The evening’s main attraction was a presentation by Dr. Jonathan Fine, an expert in counter-terrorism, intelligence and international security. Fine, an ordained rabbi, is based in Jerusalem and specializes in comparative politics, history and comparative religion. Calling Winnipeg “the biggest Kibbutz in Canada,” Fine spoke on Holy War in Judaism, Christianity and Islam.
Fine said over the last four years the world has witnessed a comeback of radical religious activity. He said common explanations for the rise of religious violence include the collapse of the Soviet Union, which left an ideological vaccuum with groups then turning to religion as an alternative, plus globalization and “the weakness of secular authority.”
He said western democracies “honestly believe in the separation of church and state and have always downplayed the role of ideologies in general and religion in particular.”
Fine said only in the late 1970s did the United States security intelligence begin to see the uniting of religion and politics with the rise of the Islamic Revolution under Iran’s Ayatollah Khomeini.
“What’s missing is they have to understand religion from the inside. They have to get into the the Quran and the Bible. The common denominator is they all turn to religious texts and use them to justify violence,” Fine said. For instance, he said, “in order to understand the concept of holy war in Judaism one has to explore its evolution in the Hebrew Bible.”
Fine said Catholics have their own versions of a holy war ranging from a crusade to “a just war.”
“We all believe our texts are divine and we are the only ones who understand them. You are with us or against us,” Fine said.

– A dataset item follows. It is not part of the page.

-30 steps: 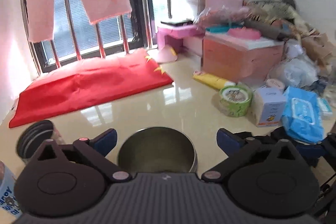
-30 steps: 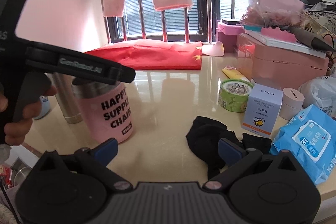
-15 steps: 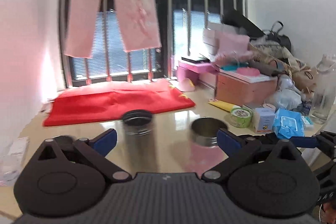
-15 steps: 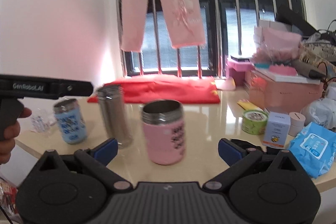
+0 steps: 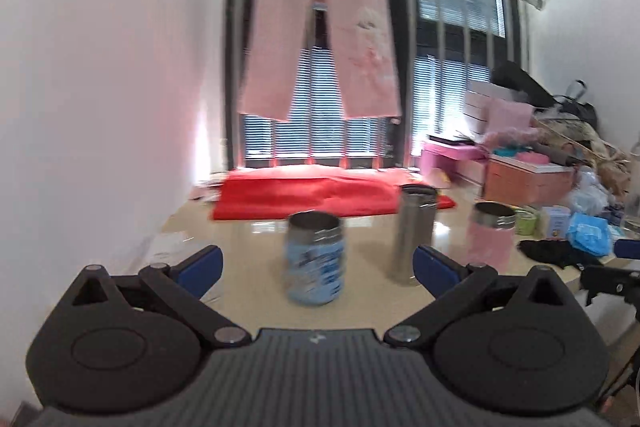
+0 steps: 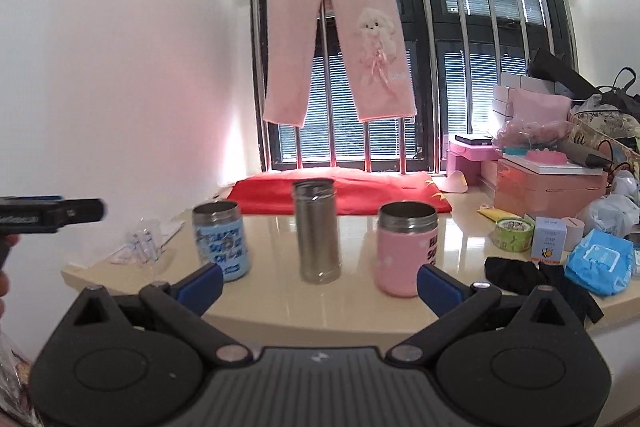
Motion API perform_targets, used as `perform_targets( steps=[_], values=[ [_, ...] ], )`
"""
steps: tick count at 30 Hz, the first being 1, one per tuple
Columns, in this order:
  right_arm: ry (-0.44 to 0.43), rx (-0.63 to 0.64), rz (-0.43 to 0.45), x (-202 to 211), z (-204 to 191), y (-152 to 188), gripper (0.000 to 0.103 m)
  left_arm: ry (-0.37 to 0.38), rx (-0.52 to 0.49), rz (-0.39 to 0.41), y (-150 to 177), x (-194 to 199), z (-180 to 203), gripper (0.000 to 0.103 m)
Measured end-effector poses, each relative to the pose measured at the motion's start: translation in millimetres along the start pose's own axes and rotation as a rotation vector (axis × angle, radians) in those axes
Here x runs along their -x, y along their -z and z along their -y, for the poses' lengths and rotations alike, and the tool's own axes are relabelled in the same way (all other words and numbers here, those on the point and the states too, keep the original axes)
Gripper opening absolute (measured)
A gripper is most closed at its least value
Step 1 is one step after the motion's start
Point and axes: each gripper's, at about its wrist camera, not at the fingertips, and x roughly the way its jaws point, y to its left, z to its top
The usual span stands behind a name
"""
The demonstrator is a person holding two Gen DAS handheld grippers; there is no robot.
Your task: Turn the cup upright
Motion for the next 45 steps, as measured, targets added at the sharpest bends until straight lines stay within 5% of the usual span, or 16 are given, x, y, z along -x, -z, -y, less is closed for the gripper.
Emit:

Fine said in most cases a democracy’s definition of an enemy “is very limited. It’s based on the opposing regime or their social academic agenda. If you have a limited defintion of your enemy then your strategy and tactics will be equally limited.”
“It’s a western mistake to downplay ideology,” he said. “When Hezbollah and Hamas and al-Qaida say they want to destroy the state of Israel, I am sure that is exactly what they want to do.”